Waad al-Kateab at the 92nd Academy Awards for ‘For Sama’. Photo: Getty

“I keep filming, it gives me reasons to be here,” says Waad al-Kateab, the award-winning documentary maker whose Oscar-nominated film For Sama gave the world a glimpse into the real tragedies taking place in her hometown of Aleppo.

When her city started to descend into chaos, al-Kateab, a former news journalist, didn’t run. As protests filled the streets and bombs flattened buildings, she remained resolute, pulling out her Sony camera and filming everything she could. When a child was dying in the hospital where al-Kateab’s husband worked as one of the only doctors, the hysterical mother begged her, “keep going.” So al-Kateab kept recording.

The result is a journey into the female experience during and after the battle of Aleppo in 2012. For Sama documents her falling in love and giving birth to her daughter, Sama, and is framed as a letter from mother to child. It captures love, loss, survival, and laughter in the pursuit of freedom – showing Sama what they were fighting for. “No one had any idea how our lives would be changed forever,” al-Kateab says in the film.
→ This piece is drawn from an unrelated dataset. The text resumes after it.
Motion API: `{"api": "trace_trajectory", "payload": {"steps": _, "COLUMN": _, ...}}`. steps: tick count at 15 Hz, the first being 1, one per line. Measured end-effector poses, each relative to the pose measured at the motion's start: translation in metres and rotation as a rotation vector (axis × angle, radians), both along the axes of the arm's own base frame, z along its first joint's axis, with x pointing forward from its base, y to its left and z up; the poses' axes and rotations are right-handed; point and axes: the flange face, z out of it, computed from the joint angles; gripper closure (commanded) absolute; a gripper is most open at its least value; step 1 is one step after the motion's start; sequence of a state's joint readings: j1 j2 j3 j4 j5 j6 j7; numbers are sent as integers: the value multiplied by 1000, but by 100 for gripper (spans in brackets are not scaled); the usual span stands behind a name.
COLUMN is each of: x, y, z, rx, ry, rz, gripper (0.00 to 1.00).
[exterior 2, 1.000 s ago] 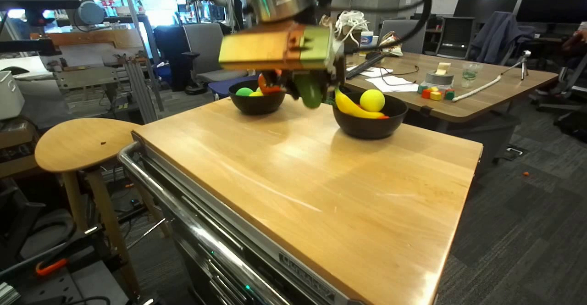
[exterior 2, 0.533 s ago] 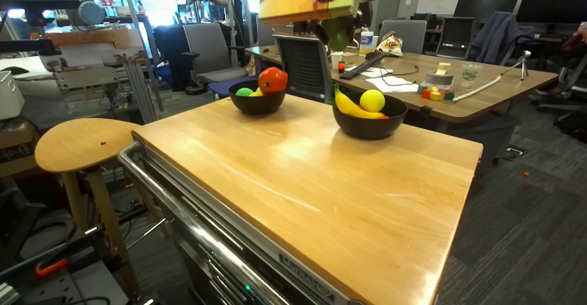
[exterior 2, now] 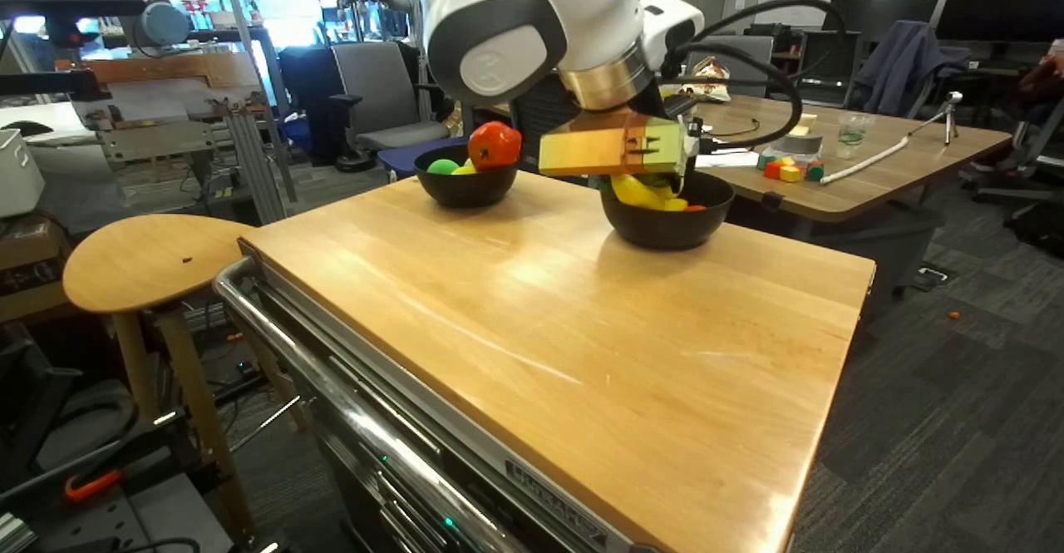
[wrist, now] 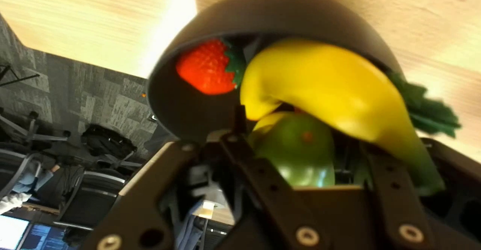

Her first-hand account of the war in Syria is searingly candid, showing hospitals getting bombed, babies being maimed, and civilians forced to run for their lives. For Sama reveals the reality perhaps missing from the news – the human story. “Death was close,” says the activist, “but if people keep pushing, things will change and there will be justice. And we will keep fighting – no matter how long it takes.”